Social media marketing.
Few words strike quite as much dread in a filmmaker’s heart than these, save for perhaps “film business plan,” but today we’re going to cut through the noise and help you get to grips with this essential task (even if you’re fresh out of filmmaking school.)
Each different social media platform comes with its own best practices and foibles, but here are eight surefire tips that work across the board when it comes to marketing your film using social media.
1. Be Personal
Unless you’ve been entrusted with running the official Twitter feed for Sony Pictures, you don’t need to adopt an ultra-formal tone.
People are more likely to respond positively to other people rather than corporate entities. For that reason, it’s even preferential to write in first person on social media (unless it’s a large group project), but at the very least make sure people know there’s a real person behind the account, and who that person is via the bio.
2. Give Something Back
You don’t want to lose the followers you’ve fought hard to attract, and you want to attract as many as possible.
To facilitate this, make sure you give something back to those who do take the time out to follow you—either physically via giveaways, or with exclusives to behind-the-scenes footage, cast interviews, desktop wallpapers and movie poster downloads… anything really, as long as your feed isn’t full of requests asking fans to do things for you (or repeated pleas for more followers.) That’s not likely to get the casual browser to hit that “follow” button.
3. Cast Takeovers
This idea works particularly on Twitter, in which you have one of the cast members take control of the movie’s official account to host a Q&A with followers. It may sound daunting, but trolls are few and far between (and there’s a mute button for that reason.) 99% of the time it’s a really fun experience for everyone involved, generates a lot of buzz, and lets fans know you’re keen to connect with them on a personal level.
4. Share Smart Content
Obviously sharing thing that will inflame the imaginations of your followers is social media 101, but how best to find said content in the first place?

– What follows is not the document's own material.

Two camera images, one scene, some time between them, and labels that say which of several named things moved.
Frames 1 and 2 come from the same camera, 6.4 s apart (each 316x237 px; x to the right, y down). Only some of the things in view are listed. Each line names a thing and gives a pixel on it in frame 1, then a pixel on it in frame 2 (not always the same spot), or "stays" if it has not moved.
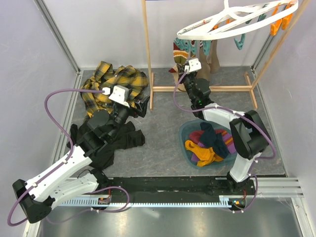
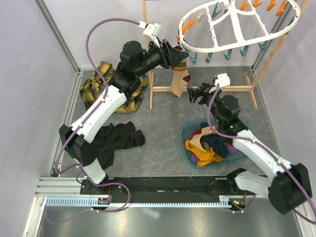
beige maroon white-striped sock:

Don’t overlook Google News; set up a few notifications for topics related to your movie, and you can be among the first to share it the second something intriguing lands in your inbox.
If you know where to look, there are plenty of online tools and resources to help you craft and customize your content, like Canva and their free Online Facebook Ad Maker.
And an even better tactic is to share content you’ve created yourself—if that blog post, infographic, quiz, movie poster, or other piece of interesting content is hosted on your movie’s official website, you’re sending people in the right direction by sharing it!
5. Consider Outsourcing
If the thought of juggling myriad social media accounts and put into practice all of the above sounds daunting—or you simply don’t have the time—then don’t throw out the idea of hiring an expert if you’ve got the budget for it. After all, your time probably is better spent doing what you do best. That said…
6. Ask Questions
Before you let anyone near your social media accounts, draw up a long and detailed list of questions that they should be able to answer in full, especially when it comes to which films they’ve worked on before (they could be the best social media managers on the planet, but if they don’t know a lick about movie marketing, they won’t be much good to you.) Even once you’ve found someone you can trust implicitly with representing you and your movie online, do check in from time to time and make sure everything is going in the right direction.
7. Plan Your Budget
You may be thinking that you can skip budget planning if you’re going DIY with your social media management, but you’ll still be selling yourself short not to allocate some funding in your business plan for exposure.
You can get very far without spending a dime as long as you’re willing to pour a lot of time into it, but eventually it’s a case of diminishing returns. Consider throwing just a little money behind paid ads and sponsored posts (particularly on Facebook, through which it’s becoming increasingly tricky to reach even your own followers.)
8. Don’t Sweat the Small Stuff
Marketing your film on social media might sound like a mammoth task, and if you look at it on a macro scale, it can be.
But don’t let hesitation keep you from getting your hands dirty. Unless you’re explicitly going out to spam and harass people (don’t), there’s not a lot of harm you can do by getting out there and experimenting. Conversely, you’re hamstringing yourself if you never actually start…
… so fire up the social machine, treat people like fellow human beings, have fun and good luck!